Raj
Raj

Reputation: 374

Understanding class variable behavior

We came across the need to have a dynamic class variable in the following code in python 2.

from datetime import datetime
from retrying import retry

class TestClass(object):
    SOME_VARIABLE = None

    def __init__(self, some_arg=None):
        self.some_arg = some_arg

    @retry(retry_on_exception=lambda e: isinstance(e, EnvironmentError), wait_fixed=3000 if SOME_VARIABLE == "NEEDED" else  1000, stop_max_attempt_number=3)
    def some_func(self):
        print("Running {} at {}".format(self.some_arg, datetime.now()))
        if self.some_arg != "something needed":
            raise EnvironmentError("Unexpected value")


TestClass.SOME_VARIABLE = "NEEDED"
x = TestClass()
x.some_func()

Output:

Running None at 2021-07-26 19:40:22.374736
Running None at 2021-07-26 19:40:23.376027
Running None at 2021-07-26 19:40:24.377523
Traceback (most recent call last):
  File "/home/raj/tmp/test_test.py", line 19, in <module>
    x.some_func()
  File "/home/raj/.local/share/virtualenvs/test-DzpjW1fZ/lib/python2.7/site-packages/retrying.py", line 49, in wrapped_f
    return Retrying(*dargs, **dkw).call(f, *args, **kw)
  File "/home/raj/.local/share/virtualenvs/test-DzpjW1fZ/lib/python2.7/site-packages/retrying.py", line 212, in call
    raise attempt.get()
  File "/home/raj/.local/share/virtualenvs/test-DzpjW1fZ/lib/python2.7/site-packages/retrying.py", line 247, in get
    six.reraise(self.value[0], self.value[1], self.value[2])
  File "/home/raj/.local/share/virtualenvs/test-DzpjW1fZ/lib/python2.7/site-packages/retrying.py", line 200, in call
    attempt = Attempt(fn(*args, **kwargs), attempt_number, False)
  File "/home/raj/tmp/test_test.py", line 14, in some_func
    raise EnvironmentError("Unexpected value")
EnvironmentError: Unexpected value

We can see that the value of SOME_VARIABLE is not being updated.

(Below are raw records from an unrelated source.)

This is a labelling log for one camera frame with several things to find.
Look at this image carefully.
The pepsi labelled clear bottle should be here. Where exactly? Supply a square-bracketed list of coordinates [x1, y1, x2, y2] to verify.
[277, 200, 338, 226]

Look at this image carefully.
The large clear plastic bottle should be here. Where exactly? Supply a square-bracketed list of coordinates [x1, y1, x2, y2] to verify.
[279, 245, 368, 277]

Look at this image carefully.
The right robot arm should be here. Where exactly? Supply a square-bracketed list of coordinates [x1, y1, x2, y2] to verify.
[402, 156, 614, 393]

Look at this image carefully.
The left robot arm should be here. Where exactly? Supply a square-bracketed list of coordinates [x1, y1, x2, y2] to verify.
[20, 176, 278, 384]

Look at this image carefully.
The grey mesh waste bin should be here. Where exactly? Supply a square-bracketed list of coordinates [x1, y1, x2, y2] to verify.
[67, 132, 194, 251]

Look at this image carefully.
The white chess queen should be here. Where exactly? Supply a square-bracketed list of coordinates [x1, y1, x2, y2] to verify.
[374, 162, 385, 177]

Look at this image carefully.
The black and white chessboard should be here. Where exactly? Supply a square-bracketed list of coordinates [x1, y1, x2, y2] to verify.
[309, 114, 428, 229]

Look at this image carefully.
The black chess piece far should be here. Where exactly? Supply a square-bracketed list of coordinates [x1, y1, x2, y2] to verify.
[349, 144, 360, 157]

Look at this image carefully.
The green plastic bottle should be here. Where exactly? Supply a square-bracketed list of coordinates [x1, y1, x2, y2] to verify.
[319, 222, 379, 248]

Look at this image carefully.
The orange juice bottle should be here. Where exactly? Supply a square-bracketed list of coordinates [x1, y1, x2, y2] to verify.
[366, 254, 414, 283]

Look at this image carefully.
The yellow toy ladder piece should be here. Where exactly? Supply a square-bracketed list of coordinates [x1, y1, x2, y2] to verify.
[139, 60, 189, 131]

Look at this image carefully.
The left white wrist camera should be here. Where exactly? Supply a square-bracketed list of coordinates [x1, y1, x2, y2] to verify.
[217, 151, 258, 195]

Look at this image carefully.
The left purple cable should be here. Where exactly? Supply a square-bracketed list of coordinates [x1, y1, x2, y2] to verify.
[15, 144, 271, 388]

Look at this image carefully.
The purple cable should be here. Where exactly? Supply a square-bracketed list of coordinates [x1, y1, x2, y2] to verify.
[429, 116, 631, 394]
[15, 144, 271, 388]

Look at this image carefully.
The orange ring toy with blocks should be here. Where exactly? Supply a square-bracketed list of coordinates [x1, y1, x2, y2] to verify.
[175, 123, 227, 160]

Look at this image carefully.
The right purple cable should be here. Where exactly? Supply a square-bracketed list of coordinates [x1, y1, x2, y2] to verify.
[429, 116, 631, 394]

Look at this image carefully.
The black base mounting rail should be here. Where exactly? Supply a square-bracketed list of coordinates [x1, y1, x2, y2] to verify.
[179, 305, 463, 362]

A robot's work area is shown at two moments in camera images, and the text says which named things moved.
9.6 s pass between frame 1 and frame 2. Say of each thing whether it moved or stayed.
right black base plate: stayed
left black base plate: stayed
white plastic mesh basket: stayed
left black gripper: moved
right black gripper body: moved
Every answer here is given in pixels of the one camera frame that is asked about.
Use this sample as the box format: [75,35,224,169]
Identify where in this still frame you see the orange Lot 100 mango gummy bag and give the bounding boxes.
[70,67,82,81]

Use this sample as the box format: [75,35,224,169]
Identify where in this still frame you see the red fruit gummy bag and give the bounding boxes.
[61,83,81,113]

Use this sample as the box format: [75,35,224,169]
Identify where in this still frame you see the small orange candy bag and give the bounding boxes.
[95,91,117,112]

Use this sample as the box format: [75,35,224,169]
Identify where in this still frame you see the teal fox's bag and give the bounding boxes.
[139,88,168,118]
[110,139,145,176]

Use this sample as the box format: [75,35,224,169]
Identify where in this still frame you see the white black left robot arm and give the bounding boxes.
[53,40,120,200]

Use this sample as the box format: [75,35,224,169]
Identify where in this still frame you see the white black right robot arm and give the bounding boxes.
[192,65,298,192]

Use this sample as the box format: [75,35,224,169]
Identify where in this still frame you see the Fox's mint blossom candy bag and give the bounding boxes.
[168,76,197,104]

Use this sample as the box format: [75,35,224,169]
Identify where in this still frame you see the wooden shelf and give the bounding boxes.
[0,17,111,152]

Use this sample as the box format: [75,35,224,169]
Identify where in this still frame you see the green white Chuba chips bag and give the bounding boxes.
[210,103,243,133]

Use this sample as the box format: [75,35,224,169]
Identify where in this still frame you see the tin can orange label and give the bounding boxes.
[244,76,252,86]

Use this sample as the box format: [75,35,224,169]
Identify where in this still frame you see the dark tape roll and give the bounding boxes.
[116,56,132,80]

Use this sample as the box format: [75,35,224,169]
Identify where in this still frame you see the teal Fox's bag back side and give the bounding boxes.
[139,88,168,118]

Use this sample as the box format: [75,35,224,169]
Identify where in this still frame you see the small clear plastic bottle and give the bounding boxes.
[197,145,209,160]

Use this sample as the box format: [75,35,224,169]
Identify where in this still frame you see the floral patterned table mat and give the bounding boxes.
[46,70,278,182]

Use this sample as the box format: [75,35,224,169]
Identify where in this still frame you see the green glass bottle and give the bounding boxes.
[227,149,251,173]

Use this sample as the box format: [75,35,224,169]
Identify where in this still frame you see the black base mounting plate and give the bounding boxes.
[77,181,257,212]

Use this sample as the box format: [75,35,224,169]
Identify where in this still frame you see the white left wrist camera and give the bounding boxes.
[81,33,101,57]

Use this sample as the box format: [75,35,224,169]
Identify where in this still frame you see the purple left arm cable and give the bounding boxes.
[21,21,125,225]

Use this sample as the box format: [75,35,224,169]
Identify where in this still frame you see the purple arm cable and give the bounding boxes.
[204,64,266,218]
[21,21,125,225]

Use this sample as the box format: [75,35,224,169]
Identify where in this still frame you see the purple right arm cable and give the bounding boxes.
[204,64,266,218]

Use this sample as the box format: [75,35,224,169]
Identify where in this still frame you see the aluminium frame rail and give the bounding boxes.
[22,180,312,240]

Trying to understand if there is way in which we can update SOME_VARIABLE dynamically. The use case is to have dynamic timings in the retry function based on SOME_VARIABLE value at runtime.

Upvotes: 1

Views: 96

Answers (1)

chepner
chepner

Reputation: 530882

Your class definition is equivalent, based on the definition of decorator syntax, to

class TestClass(object):
    SOME_VARIABLE = None

    def __init__(self, some_arg=None):
        self.some_arg = some_arg

    decorator = retry(retry_on_exception=lambda e: isinstance(e, EnvironmentError),
                      wait_fixed=3000 if SOME_VARIABLE == "NEEDED" else  1000,
                      stop_max_attempt_number=3)

    def some_func(self):
        ...

    some_func = decorator(some_func)

Note that retry is called long before you change the value of TestClass.SOME_VARIABLE (indeed, before the class object that will be bound to TestClass even exists), so the comparison SOME_VARIABLE == "NEEDED" is evaluated when SOME_VARIABLE still equals None.

To have the retry behavior configured at run-time, try something like

class TestClass(object):
    SOME_VARIABLE = None

    def __init__(self, some_arg=None):
        self.some_arg = some_arg

    def _some_func_implemenation(self):
        print("Running {} at {}".format(self.some_arg, datetime.now()))
        if self.some_arg != "something needed":
            raise EnvironmentError("Unexpected value")

    def some_func(self):
        wait = 3000 if self.SOME_VARIABLE == "NEEDED" else 1000
        impl = retry(retry_on_exception=lambda e: isinstance(e, EnvironmentError), 
                     wait_fixed=wait,
                     stop_max_attempt_number=3)(self._some_func)
        return impl()

some_func becomes a function that, at runtime, creates a function (based on the private _some_func) with the appropriate retry behavior, then calls it.

(Not tested; I may have gotten the interaction between the bound method self._some_func and retry wrong.)